## Work item
Repeat exactly the lines of the listing from the line containing "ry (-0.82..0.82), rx" through its last line, and nothing beyond them.

## Given material
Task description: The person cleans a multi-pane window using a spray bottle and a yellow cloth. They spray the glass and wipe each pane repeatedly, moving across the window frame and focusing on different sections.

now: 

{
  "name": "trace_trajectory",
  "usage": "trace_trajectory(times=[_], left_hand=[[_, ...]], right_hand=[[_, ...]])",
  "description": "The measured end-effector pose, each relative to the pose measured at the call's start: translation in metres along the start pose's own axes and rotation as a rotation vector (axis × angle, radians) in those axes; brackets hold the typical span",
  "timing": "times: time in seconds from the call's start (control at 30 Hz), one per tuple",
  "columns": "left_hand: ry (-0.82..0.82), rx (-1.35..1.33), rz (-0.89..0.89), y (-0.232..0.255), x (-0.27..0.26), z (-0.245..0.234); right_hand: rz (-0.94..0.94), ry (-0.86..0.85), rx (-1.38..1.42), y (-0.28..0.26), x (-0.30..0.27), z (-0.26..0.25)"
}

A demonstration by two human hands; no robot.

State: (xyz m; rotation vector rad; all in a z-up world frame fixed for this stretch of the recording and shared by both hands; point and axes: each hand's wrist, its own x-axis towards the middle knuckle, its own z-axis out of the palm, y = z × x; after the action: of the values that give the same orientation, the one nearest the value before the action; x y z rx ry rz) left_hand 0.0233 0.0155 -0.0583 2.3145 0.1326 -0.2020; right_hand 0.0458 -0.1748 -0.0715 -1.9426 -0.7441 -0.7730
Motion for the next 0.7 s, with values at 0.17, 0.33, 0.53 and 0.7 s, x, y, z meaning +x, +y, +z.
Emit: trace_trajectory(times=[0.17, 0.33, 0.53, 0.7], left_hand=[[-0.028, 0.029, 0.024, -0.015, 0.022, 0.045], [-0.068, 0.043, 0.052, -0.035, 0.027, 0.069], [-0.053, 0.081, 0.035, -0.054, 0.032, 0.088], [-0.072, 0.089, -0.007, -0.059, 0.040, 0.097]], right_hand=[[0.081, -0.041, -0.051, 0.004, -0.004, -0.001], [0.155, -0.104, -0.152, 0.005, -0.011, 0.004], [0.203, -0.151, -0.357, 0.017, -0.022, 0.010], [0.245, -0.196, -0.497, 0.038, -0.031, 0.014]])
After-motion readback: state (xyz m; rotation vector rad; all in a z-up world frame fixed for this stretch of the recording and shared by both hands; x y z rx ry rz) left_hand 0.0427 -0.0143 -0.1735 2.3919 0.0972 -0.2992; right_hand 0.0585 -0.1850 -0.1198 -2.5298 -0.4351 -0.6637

## Solved problem
  "columns": "left_hand: ry (-0.82..0.82), rx (-1.35..1.33), rz (-0.89..0.89), y (-0.232..0.255), x (-0.27..0.26), z (-0.245..0.234); right_hand: rz (-0.94..0.94), ry (-0.86..0.85), rx (-1.38..1.42), y (-0.28..0.26), x (-0.30..0.27), z (-0.26..0.25)"
}

A demonstration by two human hands; no robot.

State: (xyz m; rotation vector rad; all in a z-up world frame fixed for this stretch of the recording and shared by both hands; point and axes: each hand's wrist, its own x-axis towards the middle knuckle, its own z-axis out of the palm, y = z × x; after the action: of the values that give the same orientation, the one nearest the value before the action; x y z rx ry rz) left_hand 0.0233 0.0155 -0.0583 2.3145 0.1326 -0.2020; right_hand 0.0458 -0.1748 -0.0715 -1.9426 -0.7441 -0.7730
Motion for the next 0.7 s, with values at 0.17, 0.33, 0.53 and 0.7 s, x, y, z meaning +x, +y, +z.
Emit: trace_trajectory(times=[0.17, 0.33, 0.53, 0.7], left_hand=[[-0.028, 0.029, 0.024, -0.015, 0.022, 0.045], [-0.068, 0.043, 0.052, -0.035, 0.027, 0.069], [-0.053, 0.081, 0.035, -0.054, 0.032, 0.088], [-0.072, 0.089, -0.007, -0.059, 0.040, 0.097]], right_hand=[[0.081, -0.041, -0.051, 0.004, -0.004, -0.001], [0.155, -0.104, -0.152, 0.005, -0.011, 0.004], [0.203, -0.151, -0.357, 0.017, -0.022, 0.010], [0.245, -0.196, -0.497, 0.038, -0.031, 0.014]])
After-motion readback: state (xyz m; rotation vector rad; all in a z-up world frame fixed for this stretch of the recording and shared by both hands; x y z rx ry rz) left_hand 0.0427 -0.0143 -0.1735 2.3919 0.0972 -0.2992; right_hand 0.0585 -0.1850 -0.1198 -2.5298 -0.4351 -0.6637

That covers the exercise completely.